Your assignment: What you need to produce from the material below is an exact transcription of the lines from the one with "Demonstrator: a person" through the one with "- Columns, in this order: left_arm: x", both included, and no other line.

- Opening Delimiter -

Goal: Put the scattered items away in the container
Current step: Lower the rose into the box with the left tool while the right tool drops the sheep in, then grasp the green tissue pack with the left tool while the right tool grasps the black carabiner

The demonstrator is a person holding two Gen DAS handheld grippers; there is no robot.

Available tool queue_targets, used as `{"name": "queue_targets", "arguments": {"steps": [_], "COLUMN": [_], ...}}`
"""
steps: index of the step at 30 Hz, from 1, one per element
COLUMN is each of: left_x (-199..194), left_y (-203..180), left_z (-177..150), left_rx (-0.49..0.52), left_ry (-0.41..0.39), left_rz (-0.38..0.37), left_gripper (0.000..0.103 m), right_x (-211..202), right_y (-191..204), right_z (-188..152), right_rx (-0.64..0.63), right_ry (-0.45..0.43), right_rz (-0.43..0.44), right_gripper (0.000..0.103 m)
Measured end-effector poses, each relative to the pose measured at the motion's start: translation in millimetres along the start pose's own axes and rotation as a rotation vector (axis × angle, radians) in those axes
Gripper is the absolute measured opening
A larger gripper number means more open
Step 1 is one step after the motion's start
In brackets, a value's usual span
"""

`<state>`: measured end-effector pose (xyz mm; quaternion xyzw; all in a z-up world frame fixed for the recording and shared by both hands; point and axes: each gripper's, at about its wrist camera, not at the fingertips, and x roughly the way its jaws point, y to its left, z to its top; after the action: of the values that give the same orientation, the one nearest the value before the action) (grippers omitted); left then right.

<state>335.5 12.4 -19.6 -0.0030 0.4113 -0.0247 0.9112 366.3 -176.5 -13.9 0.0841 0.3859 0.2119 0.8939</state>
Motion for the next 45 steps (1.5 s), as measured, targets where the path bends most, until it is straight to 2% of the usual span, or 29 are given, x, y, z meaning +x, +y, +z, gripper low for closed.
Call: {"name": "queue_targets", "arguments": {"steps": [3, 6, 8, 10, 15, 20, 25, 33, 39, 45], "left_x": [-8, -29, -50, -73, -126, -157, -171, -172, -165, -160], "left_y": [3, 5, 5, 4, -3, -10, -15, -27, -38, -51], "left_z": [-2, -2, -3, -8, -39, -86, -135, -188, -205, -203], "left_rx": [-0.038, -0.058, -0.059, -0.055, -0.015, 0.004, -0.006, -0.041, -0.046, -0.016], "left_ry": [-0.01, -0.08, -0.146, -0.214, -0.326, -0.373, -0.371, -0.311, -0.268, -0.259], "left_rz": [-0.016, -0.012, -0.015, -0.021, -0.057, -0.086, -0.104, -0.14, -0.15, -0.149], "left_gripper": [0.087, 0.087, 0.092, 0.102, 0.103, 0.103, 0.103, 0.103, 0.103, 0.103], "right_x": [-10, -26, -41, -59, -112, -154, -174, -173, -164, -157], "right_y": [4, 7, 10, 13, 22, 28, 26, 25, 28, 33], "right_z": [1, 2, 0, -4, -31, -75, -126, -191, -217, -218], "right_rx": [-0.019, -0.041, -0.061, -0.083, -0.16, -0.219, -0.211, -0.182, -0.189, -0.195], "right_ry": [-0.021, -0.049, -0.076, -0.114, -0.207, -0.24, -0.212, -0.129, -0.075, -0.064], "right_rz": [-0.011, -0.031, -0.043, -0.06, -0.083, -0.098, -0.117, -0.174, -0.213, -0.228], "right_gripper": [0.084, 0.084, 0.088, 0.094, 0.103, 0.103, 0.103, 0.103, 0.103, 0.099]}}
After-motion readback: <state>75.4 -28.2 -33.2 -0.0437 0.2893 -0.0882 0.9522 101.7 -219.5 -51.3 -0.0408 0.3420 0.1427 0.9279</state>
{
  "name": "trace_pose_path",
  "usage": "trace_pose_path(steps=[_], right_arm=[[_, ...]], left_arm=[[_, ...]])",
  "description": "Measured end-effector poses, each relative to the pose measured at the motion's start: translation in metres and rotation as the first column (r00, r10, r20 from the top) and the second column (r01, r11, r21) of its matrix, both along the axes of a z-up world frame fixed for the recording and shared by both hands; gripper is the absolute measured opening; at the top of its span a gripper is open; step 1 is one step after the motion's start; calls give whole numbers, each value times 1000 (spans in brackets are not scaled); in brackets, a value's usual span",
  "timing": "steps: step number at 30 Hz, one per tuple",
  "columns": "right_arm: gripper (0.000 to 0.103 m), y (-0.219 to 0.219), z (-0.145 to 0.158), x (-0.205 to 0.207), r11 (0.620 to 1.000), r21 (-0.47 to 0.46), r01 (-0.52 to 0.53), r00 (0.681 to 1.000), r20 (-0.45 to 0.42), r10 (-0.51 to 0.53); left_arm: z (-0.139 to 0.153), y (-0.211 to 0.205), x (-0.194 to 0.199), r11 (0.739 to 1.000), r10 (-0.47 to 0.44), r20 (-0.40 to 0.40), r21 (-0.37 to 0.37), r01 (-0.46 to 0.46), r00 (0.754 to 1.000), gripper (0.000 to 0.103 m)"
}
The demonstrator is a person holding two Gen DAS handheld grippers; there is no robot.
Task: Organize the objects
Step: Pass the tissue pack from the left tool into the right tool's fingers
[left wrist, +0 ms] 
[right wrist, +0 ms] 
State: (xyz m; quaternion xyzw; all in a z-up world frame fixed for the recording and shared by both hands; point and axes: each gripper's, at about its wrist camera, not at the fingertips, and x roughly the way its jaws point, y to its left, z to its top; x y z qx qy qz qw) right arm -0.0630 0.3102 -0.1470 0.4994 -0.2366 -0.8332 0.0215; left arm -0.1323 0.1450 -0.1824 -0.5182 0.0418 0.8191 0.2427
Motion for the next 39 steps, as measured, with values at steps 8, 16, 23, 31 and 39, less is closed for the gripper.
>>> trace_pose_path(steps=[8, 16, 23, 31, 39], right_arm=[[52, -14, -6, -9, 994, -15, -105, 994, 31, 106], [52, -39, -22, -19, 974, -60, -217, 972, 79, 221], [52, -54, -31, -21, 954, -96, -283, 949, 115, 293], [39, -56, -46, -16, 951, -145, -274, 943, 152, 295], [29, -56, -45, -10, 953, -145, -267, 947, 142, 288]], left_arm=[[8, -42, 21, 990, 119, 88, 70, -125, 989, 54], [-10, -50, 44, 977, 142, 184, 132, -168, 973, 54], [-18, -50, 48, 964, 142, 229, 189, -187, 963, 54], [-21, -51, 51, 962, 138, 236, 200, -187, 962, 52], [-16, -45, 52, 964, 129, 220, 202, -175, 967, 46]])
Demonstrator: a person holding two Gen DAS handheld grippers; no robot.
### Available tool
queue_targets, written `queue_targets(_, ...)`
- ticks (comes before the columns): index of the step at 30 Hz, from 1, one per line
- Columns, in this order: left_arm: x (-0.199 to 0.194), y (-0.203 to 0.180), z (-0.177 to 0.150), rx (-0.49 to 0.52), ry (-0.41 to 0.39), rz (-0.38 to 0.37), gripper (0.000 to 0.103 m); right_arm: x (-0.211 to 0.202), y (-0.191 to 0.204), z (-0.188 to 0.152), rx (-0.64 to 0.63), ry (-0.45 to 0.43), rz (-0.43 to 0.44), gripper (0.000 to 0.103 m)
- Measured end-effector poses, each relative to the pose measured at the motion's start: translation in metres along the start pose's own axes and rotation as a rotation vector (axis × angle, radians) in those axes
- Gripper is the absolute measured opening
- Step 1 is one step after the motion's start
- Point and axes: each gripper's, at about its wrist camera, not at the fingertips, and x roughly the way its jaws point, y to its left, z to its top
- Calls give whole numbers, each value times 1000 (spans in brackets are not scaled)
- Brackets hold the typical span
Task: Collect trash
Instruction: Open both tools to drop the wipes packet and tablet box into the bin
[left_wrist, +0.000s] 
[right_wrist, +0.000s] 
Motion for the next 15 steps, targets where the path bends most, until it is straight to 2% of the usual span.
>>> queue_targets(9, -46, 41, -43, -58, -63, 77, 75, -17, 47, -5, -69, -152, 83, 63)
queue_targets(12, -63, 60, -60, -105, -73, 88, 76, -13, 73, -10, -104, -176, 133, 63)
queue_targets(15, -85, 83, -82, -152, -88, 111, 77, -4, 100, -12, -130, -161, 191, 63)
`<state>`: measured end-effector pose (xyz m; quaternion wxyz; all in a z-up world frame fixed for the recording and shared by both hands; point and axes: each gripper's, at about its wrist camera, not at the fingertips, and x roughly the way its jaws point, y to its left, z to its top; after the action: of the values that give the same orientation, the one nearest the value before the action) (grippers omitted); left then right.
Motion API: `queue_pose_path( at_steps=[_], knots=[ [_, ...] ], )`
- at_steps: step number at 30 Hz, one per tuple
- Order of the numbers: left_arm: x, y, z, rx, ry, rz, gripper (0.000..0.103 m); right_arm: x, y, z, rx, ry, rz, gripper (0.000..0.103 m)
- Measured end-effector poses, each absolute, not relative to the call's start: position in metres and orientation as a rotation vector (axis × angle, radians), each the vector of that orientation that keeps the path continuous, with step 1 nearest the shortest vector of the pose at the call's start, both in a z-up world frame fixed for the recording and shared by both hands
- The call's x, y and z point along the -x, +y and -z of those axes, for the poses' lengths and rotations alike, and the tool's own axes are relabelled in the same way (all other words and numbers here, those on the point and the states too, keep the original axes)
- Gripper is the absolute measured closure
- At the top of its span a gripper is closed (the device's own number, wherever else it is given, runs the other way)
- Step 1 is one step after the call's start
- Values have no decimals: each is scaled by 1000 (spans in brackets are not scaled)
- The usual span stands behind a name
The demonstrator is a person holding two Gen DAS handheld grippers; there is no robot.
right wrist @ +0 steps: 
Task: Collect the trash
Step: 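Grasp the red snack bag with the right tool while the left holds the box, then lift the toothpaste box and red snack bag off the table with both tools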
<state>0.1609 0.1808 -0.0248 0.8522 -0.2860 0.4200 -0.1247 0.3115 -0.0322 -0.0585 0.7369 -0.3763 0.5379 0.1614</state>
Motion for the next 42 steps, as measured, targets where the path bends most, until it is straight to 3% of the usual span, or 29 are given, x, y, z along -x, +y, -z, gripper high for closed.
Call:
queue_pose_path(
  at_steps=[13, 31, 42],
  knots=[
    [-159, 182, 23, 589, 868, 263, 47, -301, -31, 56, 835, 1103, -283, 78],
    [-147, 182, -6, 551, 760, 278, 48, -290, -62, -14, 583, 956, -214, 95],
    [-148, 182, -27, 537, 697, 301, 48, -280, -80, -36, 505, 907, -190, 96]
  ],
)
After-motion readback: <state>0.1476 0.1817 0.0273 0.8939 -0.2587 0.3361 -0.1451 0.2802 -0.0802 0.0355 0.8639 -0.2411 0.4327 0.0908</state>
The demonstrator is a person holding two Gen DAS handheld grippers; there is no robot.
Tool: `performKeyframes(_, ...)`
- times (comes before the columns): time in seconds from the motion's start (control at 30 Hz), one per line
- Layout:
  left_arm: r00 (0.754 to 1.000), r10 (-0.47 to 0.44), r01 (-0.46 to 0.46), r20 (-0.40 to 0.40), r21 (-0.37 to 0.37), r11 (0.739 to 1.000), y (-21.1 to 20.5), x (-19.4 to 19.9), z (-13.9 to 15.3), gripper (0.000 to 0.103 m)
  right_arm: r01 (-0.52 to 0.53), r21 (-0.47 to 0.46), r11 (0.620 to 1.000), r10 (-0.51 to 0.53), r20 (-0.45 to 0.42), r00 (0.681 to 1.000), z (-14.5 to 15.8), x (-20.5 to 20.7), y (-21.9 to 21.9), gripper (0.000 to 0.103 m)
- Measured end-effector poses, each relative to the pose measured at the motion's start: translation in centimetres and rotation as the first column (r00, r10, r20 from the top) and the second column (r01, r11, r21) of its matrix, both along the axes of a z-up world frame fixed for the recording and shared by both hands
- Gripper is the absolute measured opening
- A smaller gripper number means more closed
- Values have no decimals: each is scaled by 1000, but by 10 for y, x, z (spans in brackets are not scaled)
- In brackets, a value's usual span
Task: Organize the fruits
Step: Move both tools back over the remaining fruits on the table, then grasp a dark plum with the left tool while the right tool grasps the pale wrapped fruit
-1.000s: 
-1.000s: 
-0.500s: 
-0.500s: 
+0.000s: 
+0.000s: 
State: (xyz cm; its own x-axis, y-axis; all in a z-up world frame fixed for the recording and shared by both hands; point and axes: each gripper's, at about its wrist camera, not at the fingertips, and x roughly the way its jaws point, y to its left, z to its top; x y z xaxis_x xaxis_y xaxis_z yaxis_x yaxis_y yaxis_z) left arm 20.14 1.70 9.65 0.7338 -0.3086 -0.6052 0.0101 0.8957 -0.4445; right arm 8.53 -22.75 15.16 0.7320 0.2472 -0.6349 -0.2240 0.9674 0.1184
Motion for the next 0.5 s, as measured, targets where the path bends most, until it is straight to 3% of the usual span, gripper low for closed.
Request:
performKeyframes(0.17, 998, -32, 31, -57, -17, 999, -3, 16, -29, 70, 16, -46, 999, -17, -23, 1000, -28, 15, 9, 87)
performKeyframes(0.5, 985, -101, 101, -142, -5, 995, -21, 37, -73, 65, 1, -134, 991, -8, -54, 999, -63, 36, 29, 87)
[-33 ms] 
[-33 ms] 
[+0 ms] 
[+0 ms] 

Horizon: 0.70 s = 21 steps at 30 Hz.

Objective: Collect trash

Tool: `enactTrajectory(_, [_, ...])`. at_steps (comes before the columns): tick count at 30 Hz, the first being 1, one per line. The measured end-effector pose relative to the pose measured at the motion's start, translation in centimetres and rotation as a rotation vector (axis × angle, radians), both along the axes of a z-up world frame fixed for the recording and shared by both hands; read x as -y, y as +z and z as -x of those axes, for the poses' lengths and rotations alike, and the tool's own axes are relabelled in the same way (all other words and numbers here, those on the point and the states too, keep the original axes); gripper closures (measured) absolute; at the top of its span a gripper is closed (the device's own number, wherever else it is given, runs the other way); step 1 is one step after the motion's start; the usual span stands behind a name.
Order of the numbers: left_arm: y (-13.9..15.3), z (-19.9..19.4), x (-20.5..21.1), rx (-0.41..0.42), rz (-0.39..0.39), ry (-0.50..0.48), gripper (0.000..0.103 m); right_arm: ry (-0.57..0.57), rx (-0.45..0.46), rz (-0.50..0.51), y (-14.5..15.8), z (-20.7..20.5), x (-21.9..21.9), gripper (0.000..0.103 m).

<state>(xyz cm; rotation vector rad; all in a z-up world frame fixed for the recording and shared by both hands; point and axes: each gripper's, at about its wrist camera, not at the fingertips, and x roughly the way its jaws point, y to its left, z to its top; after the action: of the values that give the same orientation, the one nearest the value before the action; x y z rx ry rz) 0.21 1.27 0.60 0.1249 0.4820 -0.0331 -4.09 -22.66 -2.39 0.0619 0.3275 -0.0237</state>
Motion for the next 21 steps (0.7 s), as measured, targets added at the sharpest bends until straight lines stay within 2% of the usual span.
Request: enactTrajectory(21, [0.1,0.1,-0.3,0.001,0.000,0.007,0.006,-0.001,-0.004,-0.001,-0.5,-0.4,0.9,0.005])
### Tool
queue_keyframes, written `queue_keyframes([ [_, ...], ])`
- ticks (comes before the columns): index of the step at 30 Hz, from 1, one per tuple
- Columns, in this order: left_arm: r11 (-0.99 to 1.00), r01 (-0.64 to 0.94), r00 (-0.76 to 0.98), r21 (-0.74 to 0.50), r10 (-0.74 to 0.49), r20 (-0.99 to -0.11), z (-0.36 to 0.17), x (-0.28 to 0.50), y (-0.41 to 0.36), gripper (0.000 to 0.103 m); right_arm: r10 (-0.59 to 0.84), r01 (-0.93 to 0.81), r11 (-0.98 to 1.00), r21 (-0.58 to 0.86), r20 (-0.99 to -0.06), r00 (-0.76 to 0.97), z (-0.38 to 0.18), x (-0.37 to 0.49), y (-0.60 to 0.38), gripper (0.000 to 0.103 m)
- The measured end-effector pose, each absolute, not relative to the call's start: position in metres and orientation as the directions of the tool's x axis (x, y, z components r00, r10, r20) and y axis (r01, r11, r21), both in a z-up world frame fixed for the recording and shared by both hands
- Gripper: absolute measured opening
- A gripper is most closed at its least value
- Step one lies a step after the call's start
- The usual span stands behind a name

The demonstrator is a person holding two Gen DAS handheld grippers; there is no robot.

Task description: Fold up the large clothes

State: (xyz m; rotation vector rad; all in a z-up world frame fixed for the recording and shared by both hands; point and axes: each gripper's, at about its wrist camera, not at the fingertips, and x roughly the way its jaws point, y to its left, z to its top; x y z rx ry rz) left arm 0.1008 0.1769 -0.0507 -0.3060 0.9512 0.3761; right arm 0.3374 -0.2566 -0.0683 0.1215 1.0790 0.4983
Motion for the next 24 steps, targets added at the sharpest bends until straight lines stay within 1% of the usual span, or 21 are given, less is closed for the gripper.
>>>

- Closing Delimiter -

Solution for this problem:
Demonstrator: a person holding two Gen DAS handheld grippers; no robot.
### Available tool
queue_targets, written `queue_targets(_, ...)`
- ticks (comes before the columns): index of the step at 30 Hz, from 1, one per line
- Columns, in this order: left_arm: x (-0.199 to 0.194), y (-0.203 to 0.180), z (-0.177 to 0.150), rx (-0.49 to 0.52), ry (-0.41 to 0.39), rz (-0.38 to 0.37), gripper (0.000 to 0.103 m); right_arm: x (-0.211 to 0.202), y (-0.191 to 0.204), z (-0.188 to 0.152), rx (-0.64 to 0.63), ry (-0.45 to 0.43), rz (-0.43 to 0.44), gripper (0.000 to 0.103 m)

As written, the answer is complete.